Multi-modal task: Vision & Text data

Text embedding

문자는 머신러닝에서 사용하기 힘들다, word mapping이 필요
두개의 단어 사이의 관계가 일반화가 가능
- 예를 들어 man과 woman 단어가 k만큼의 거리 차이가 난다고 하면 king 단어에 k만큼의 거리를 이동하면 queen이 나온다! 싱기방기

word2vec Skip-gram model

중심 단어를 통해 주변의 N개의 단어를 예측하는 모델
- N=5, 'The quick brown fox jumps over the lazy dog'라는 문장이 있다고 하면 처음 5개 단어에서 brown를 중심으로 4개의 단어쌍이 만들어진다. (brown,the)...(brown,jumps)
중심단어(x_k의 중간)를 one-hot 벡터로 만들어주고 W_vxn을 곱해주어 embedded 벡터를 구한다 (hidden layer)
embedded 벡터를 W'와 곱해서 score 벡터를 계산한다. 그리고 softmax를 취해준다 (Output layer)

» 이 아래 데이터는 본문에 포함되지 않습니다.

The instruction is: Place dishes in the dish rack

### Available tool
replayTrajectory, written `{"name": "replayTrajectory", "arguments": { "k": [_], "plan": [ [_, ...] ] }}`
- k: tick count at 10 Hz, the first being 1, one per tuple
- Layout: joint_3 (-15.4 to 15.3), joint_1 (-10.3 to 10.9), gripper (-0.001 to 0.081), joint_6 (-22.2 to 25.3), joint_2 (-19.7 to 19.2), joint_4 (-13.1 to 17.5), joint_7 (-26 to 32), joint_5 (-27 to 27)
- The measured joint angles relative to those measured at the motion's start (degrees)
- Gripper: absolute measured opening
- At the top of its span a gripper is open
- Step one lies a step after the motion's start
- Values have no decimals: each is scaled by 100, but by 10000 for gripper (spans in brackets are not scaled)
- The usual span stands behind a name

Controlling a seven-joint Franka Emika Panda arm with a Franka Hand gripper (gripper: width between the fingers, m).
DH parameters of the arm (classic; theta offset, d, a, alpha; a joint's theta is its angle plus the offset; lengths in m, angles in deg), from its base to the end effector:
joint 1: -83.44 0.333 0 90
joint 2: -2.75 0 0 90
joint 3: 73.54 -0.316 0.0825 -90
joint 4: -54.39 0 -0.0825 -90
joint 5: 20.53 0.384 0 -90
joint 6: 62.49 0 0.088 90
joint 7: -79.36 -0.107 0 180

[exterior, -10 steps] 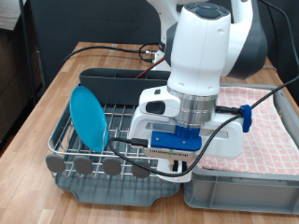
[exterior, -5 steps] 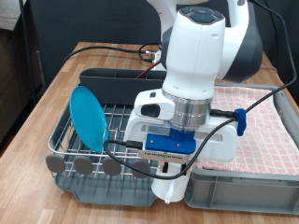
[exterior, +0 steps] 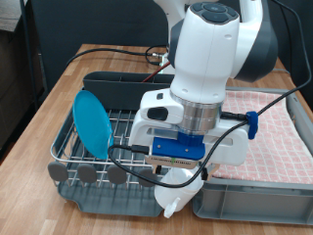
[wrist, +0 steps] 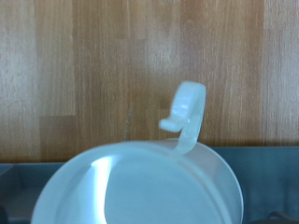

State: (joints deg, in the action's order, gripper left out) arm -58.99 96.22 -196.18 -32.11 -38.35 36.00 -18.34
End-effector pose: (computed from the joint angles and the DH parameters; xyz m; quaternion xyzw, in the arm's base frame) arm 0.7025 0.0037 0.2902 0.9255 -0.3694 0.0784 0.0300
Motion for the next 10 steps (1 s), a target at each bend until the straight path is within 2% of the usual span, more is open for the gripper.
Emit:
{"name": "replayTrajectory", "arguments": {
  "k": [1, 2, 6, 10],
  "plan": [
    [1, 5, 754, 152, 17, 91, 0, 0],
    [1, 8, 793, 337, 56, 170, 0, 0],
    [-1, 12, 802, 1334, 303, 470, 0, 1],
    [7, 43, 802, 1783, 628, 500, -54, -41]
  ]
}}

Joint embedding (Matching)

이미지 tagging

이미지를 보고 tag를 만들거나 tag를 보고 이미지를 찾거나
pre-trained된 unimodal 모델들을 결합
Metric learning : 텍스트와 이미지를 같은 embedding space에 매핑해주고 embedding 간의 거리를 줄일지 멀리할지 학습

Image & food recipe retrieval

이미지를 보고 레시피 추천 or 레시피 보고 이미지 추천
재료 + 설명 text RNN에 넣어서 하나의 fixed 벡터로 만들어줌, 이미지도 하나의 feature 벡터로 만들어준다.
- loss1: 이미지와 텍스트의 연관성에 따라 cosine similarity loss 낮게 또는 높게 설정
- loss2: loss1로 해결안되는 부분 semantic regluarization loss로 해결 (high-level semantic)

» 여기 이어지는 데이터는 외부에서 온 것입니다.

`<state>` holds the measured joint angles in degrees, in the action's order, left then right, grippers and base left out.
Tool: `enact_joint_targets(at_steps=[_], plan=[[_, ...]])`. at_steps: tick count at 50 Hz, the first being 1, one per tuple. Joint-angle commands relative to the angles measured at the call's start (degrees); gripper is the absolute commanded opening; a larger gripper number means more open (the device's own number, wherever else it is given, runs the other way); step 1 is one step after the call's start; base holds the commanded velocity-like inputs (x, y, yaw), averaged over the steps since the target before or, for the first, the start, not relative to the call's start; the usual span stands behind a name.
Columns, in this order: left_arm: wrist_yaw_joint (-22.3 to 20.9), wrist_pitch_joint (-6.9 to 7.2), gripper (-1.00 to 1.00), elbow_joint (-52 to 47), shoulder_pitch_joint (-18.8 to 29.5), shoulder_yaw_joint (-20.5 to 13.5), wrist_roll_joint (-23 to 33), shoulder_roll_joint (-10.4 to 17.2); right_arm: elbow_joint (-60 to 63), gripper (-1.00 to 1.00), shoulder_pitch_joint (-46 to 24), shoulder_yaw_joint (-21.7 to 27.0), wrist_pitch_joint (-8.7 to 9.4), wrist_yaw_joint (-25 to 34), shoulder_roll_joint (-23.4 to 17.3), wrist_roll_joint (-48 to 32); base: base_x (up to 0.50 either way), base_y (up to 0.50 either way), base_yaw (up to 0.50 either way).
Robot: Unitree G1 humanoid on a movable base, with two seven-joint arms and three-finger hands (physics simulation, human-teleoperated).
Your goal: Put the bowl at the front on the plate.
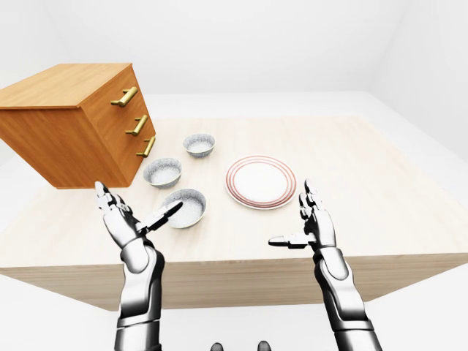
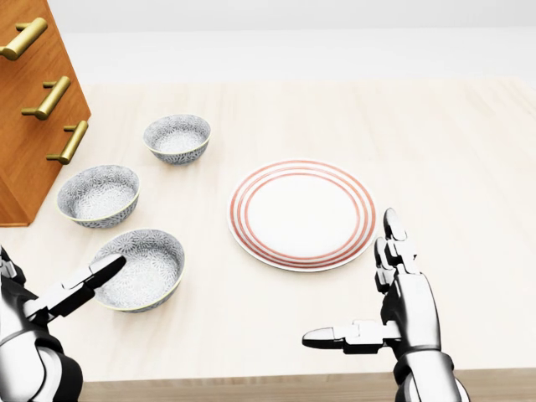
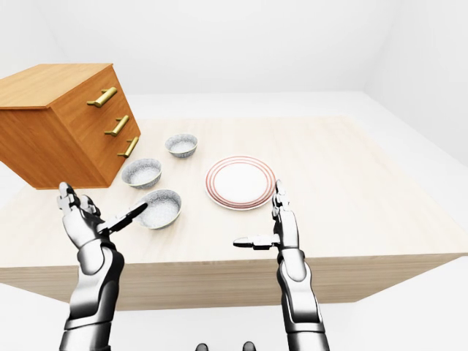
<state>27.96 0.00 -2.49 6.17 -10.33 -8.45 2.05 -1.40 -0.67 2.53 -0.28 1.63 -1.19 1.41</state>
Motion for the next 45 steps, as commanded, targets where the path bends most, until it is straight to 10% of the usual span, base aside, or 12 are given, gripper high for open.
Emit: enact_joint_targets(at_steps=[1, 2, 4, 5, 13, 15, 21, 31, 38, 45], plan=[[2.04, 1.06, 1.00, 0.78, 1.39, -2.23, -2.80, 0.58, -0.64, 1.00, -0.28, 0.07, -0.11, -0.04, -0.07, -0.04, 0.00, 0.00, 0.00], [2.04, 2.41, 1.00, 0.57, 1.54, -2.47, -3.68, 0.70, -0.42, 1.00, -0.23, 0.02, 0.10, -0.07, -0.05, -0.08, 0.00, 0.00, 0.00], [2.04, -0.98, 1.00, 6.31, 4.15, -3.51, -5.30, 1.27, 0.70, 1.00, 0.03, -0.13, 0.87, -0.21, 0.05, -0.16, 0.00, 0.00, 0.00], [2.04, 0.40, 1.00, 5.06, 3.95, -3.33, -5.74, 1.63, 0.46, 1.00, -0.06, -0.09, 0.72, -0.19, 0.03, -0.15, 0.00, 0.00, 0.00], [2.04, -4.20, 1.00, 10.70, 6.88, -4.47, -6.06, 3.24, -0.44, 1.00, -0.42, 0.06, 0.31, -0.05, -0.06, -0.02, 0.00, 0.00, 0.00], [2.04, -2.56, 1.00, 11.47, 7.73, -5.02, -7.95, 3.98, -0.89, 1.00, -0.51, 0.15, -0.04, 0.03, -0.11, 0.06, 0.00, 0.00, 0.00], [2.04, -5.00, 1.00, 11.67, 7.78, -5.64, -8.44, 5.16, -0.14, 1.00, -0.36, -0.01, 0.62, -0.07, -0.02, 0.03, 0.00, 0.00, 0.00], [2.04, -3.02, 1.00, 18.93, 11.30, -8.45, -16.19, 7.27, -0.28, 1.00, -0.31, 0.03, 0.24, 0.02, -0.08, 0.01, 0.00, 0.00, 0.00], [2.04, -5.00, 1.00, 14.45, 9.23, -8.11, -15.50, 8.00, -0.48, 1.00, -0.30, 0.09, -0.06, 0.08, -0.09, 0.00, 0.00, 0.00, 0.00], [2.04, -1.40, 1.00, 8.06, 5.19, -10.45, -17.54, 8.51, -0.52, 1.00, -0.32, 0.12, -0.22, 0.02, -0.10, 0.00, 0.00, 0.00, 0.00]])
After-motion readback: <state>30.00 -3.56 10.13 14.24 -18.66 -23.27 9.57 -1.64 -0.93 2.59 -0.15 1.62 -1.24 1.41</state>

Cross modal translation (Translating)

Image-to-sentence (Show and tell 모델)

CNN for image & RNN for sentence
인코더에는 ImageNet에서 pretrained된 CNN 모델 사용
디코더에는 LSTM 모듈 사용 (end token이 나올 때까지 반복)

Show, attend, and tell 모델

Show and tell에 attention을 적용시켜 그 성능을 향상시킴 (해당 단어가 나타내는 이미지의 위치에 가중치 적용)
이미지를 넣으면 CNN을 통과해서 14x14 feature map이 나오고, 이 feature map을 RNN을 통과시켜 어떤 부분을 참조해야할지 heatmap으로 만들어준다. 그 다음 heatmap과 feature map을 weighted sum해주면 z가 출력된다.

인코딩 이미지와 이전 hidden state는 attention에서 각 pixel별 가중치 생성에 사용된다. 이전에 생성된 단어와 인코딩의 weighted sum은 LSTM 디코더에 들어가 다음 단어를 생성한다.

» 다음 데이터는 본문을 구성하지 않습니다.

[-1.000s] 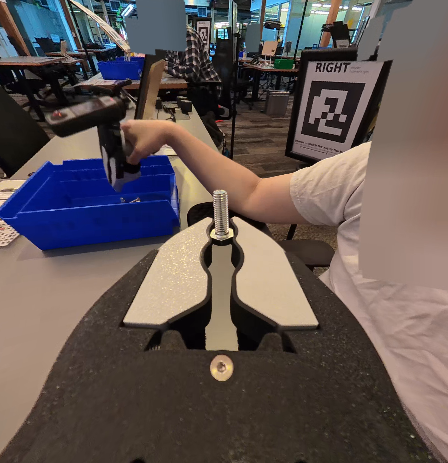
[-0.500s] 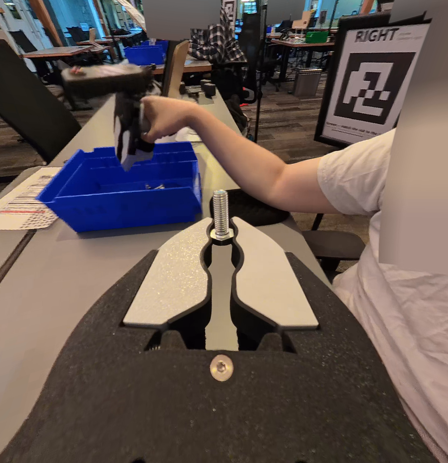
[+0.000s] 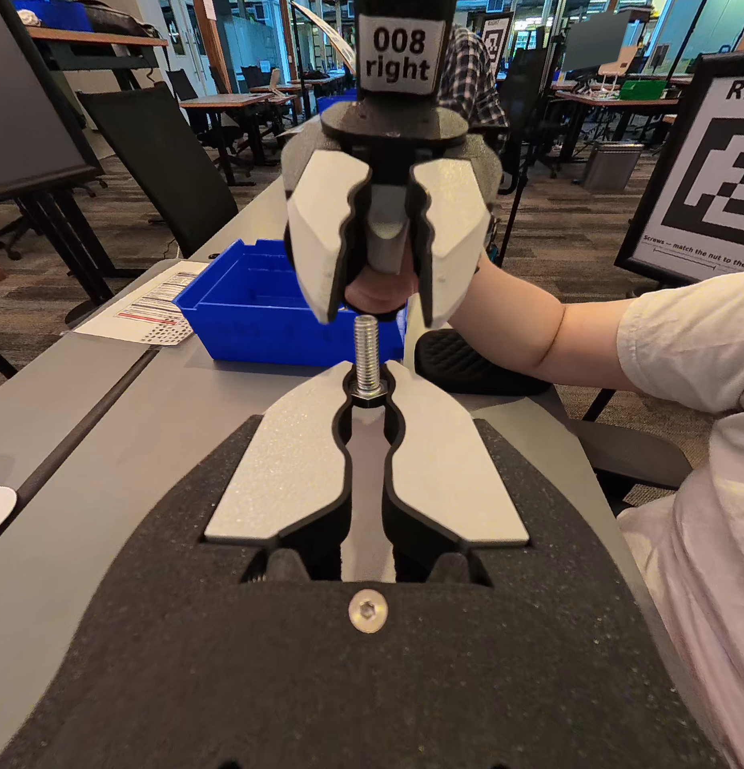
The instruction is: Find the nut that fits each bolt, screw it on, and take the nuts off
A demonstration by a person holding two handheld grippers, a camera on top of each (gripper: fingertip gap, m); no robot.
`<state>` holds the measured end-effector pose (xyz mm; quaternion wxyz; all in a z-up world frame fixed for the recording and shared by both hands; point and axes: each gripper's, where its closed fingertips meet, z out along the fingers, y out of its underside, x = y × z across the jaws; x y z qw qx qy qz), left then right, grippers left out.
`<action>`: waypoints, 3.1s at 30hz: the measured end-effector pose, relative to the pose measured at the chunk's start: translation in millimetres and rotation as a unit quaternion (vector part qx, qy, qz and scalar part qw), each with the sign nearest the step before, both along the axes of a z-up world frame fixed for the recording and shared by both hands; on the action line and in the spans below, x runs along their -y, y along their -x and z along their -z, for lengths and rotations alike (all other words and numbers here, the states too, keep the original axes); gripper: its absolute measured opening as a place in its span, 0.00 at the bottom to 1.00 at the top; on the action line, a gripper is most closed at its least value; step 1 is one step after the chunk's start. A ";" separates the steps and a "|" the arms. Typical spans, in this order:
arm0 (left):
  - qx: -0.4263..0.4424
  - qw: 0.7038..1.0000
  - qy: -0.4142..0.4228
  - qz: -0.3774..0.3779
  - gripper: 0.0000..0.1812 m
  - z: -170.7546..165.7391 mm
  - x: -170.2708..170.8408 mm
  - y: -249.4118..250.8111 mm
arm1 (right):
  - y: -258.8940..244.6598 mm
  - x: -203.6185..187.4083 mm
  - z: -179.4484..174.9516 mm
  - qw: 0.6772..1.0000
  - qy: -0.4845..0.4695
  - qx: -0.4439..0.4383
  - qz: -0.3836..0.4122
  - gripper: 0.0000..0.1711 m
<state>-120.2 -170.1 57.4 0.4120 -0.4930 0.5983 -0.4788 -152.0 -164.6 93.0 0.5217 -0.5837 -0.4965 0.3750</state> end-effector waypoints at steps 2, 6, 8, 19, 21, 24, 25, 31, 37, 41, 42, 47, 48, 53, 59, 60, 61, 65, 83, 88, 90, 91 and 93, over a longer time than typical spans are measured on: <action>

Text-to-image by generative model

문장이 주어졌을 때 영상을 생성
input 문장이 generator network를 거쳐서 이미지가 생성됨
생성된 이미지와 input 문장 정보를 같이 학습시켜 sentence 조건하에 이미지가 True인지 False인지 판단

Cross modal reasoning (Referencing)

Visual question answering

영상과 질문이 주어지면 답을 도출한다.
attention으로 영상을 reference하면서 다음 step을 결정

Image stream과 Question stream이 존재한다. 각각의 stream에서 fixed dimensional 벡터를 출력
두개의 벡터를 joint embedding 시킴
end-to-end training

Multi-modal task: Vision & Audio data

Sound 표현 방식

1D 신호를 Spectrogram형태의 Acoustic feature로 변환해야함

Short-time Fourier transform (STFT): 짧은 구간 내에서만 FT 적용
- 적당한 간격으로 overlapping하면서 스펙트럼(주파수 크기 그래프)으로 변환
- FT는 입력 신호를 주파수 성분으로 분해
Spectrogram: 시간에 따라서 주파수의 크기가 어떻게 변하는지 나타냄

Joint embedding (Matching)

SoundNet

비디오의 각 frame들을 Visual Recognition Networks에 넣어준다
- ImageNet CNN에서는 어떤 object인지 나타내는 object 분포 출력
- Places CNN에서는 어떤 장면인지 나타내는 scene 분포 출력
오디오를 Raw Waveform형태로 추출하여 1d CNN 구조에 넣어준다
마지막 layer에서 두개의 head로 분리한다
두개의 head를 KL divergence로 object 인식, scene 인식을 할 수 있도록 함
- 두개의 object distribution과 scene distribution을 따라하도록 함
- KL divergence가 최소가 되는 방향으로
image는 fix한 상태로 sound만 학습시킴 (teacher-student 방식, transfer learning)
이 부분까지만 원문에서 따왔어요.